### TASK DETAILS:
With the pictures left out, every record must be reproduced exactly.

### PROVIDED INFORMATION:

▼

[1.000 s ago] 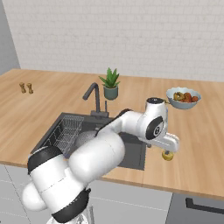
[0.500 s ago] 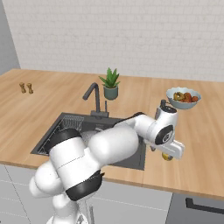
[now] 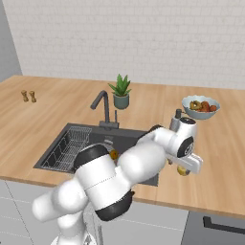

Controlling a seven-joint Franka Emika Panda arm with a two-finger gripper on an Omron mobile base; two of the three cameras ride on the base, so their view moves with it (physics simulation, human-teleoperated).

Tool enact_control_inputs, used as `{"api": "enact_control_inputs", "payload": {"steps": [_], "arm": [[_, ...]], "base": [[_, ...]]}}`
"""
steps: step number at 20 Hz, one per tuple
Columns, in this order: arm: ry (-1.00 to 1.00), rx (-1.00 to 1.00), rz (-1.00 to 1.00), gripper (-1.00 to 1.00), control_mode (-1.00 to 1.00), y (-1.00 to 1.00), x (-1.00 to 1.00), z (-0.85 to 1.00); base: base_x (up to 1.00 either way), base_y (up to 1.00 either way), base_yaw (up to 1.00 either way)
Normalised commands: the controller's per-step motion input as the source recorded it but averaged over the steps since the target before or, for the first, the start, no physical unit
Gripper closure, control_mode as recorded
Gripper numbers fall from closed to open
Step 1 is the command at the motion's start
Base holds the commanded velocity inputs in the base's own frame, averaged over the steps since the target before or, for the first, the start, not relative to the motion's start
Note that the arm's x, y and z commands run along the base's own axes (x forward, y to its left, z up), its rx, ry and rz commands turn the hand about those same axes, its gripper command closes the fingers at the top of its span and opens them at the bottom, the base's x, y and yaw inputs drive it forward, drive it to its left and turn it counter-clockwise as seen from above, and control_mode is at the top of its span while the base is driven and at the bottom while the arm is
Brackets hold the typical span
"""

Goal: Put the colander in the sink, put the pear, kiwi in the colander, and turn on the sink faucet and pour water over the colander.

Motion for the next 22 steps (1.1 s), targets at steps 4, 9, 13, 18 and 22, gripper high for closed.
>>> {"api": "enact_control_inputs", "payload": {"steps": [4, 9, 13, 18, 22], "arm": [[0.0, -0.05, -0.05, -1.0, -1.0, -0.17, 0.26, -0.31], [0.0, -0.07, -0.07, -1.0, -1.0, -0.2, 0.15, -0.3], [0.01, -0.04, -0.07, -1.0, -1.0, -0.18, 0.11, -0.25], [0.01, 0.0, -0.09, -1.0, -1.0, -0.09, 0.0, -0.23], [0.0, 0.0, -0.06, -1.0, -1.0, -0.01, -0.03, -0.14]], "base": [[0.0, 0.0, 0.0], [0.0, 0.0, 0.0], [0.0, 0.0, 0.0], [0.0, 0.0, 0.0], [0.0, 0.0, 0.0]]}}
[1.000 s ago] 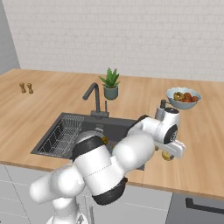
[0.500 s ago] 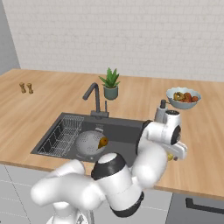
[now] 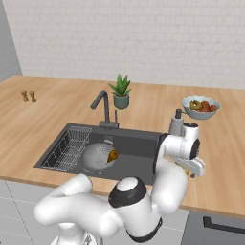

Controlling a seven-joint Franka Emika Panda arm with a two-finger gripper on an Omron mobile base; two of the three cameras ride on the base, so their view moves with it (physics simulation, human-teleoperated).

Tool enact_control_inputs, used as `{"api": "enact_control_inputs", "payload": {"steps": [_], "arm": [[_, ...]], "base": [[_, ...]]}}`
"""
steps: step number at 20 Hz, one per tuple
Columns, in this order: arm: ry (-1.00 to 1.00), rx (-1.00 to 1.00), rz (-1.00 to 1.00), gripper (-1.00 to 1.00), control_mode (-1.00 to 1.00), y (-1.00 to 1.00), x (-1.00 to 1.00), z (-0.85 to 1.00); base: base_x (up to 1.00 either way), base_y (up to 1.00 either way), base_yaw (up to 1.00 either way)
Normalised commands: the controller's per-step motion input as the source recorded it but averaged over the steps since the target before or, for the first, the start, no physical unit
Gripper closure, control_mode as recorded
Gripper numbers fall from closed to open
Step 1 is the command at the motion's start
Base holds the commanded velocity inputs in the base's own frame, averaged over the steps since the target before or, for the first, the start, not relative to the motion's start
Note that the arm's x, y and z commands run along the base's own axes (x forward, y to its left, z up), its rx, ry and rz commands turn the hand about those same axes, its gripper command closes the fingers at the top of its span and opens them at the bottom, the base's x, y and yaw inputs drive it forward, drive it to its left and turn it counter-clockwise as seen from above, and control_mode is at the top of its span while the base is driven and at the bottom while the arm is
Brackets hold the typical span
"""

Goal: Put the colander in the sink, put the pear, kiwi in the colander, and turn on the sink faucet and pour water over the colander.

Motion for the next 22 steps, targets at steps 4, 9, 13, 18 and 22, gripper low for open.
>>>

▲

### THE ANSWER:
[1.000 s ago] 
[0.500 s ago] 
[now] 

Controlling a seven-joint Franka Emika Panda arm with a two-finger gripper on an Omron mobile base; two of the three cameras ride on the base, so their view moves with it (physics simulation, human-teleoperated).

Tool enact_control_inputs, used as `{"api": "enact_control_inputs", "payload": {"steps": [_], "arm": [[_, ...]], "base": [[_, ...]]}}`
"""
steps: step number at 20 Hz, one per tuple
Columns, in this order: arm: ry (-1.00 to 1.00), rx (-1.00 to 1.00), rz (-1.00 to 1.00), gripper (-1.00 to 1.00), control_mode (-1.00 to 1.00), y (-1.00 to 1.00), x (-1.00 to 1.00), z (-0.85 to 1.00); base: base_x (up to 1.00 either way), base_y (up to 1.00 either way), base_yaw (up to 1.00 either way)
Normalised commands: the controller's per-step motion input as the source recorded it but averaged over the steps since the target before or, for the first, the start, no physical unit
Gripper closure, control_mode as recorded
Gripper numbers fall from closed to open
Step 1 is the command at the motion's start
Base holds the commanded velocity inputs in the base's own frame, averaged over the steps since the target before or, for the first, the start, not relative to the motion's start
Note that the arm's x, y and z commands run along the base's own axes (x forward, y to its left, z up), its rx, ry and rz commands turn the hand about those same axes, its gripper command closes the fingers at the top of its span and opens them at the bottom, the base's x, y and yaw inputs drive it forward, drive it to its left and turn it counter-clockwise as seen from above, and control_mode is at the top of its span while the base is driven and at the bottom while the arm is
Brackets hold the typical span
"""

Goal: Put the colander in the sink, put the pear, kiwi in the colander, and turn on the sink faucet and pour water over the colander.

Motion for the next 22 steps (1.1 s), targets at steps 4, 9, 13, 18 and 22, gripper high for closed.
>>> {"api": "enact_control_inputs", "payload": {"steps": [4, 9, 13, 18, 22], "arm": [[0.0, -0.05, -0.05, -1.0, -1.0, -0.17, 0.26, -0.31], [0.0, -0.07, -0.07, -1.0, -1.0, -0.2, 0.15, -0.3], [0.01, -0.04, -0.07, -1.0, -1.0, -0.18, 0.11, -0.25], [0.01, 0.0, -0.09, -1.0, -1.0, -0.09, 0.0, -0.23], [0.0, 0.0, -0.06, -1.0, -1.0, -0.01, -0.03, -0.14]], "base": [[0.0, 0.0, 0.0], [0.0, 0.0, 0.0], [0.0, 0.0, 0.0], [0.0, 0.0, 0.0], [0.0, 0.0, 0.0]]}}
[1.000 s ago] 
[0.500 s ago] 
[now] 

Controlling a seven-joint Franka Emika Panda arm with a two-finger gripper on an Omron mobile base; two of the three cameras ride on the base, so their view moves with it (physics simulation, human-teleoperated).

Tool enact_control_inputs, used as `{"api": "enact_control_inputs", "payload": {"steps": [_], "arm": [[_, ...]], "base": [[_, ...]]}}`
"""
steps: step number at 20 Hz, one per tuple
Columns, in this order: arm: ry (-1.00 to 1.00), rx (-1.00 to 1.00), rz (-1.00 to 1.00), gripper (-1.00 to 1.00), control_mode (-1.00 to 1.00), y (-1.00 to 1.00), x (-1.00 to 1.00), z (-0.85 to 1.00); base: base_x (up to 1.00 either way), base_y (up to 1.00 either way), base_yaw (up to 1.00 either way)
Normalised commands: the controller's per-step motion input as the source recorded it but averaged over the steps since the target before or, for the first, the start, no physical unit
Gripper closure, control_mode as recorded
Gripper numbers fall from closed to open
Step 1 is the command at the motion's start
Base holds the commanded velocity inputs in the base's own frame, averaged over the steps since the target before or, for the first, the start, not relative to the motion's start
Note that the arm's x, y and z commands run along the base's own axes (x forward, y to its left, z up), its rx, ry and rz commands turn the hand about those same axes, its gripper command closes the fingers at the top of its span and opens them at the bottom, the base's x, y and yaw inputs drive it forward, drive it to its left and turn it counter-clockwise as seen from above, and control_mode is at the top of its span while the base is driven and at the bottom while the arm is
Brackets hold the typical span
"""

Goal: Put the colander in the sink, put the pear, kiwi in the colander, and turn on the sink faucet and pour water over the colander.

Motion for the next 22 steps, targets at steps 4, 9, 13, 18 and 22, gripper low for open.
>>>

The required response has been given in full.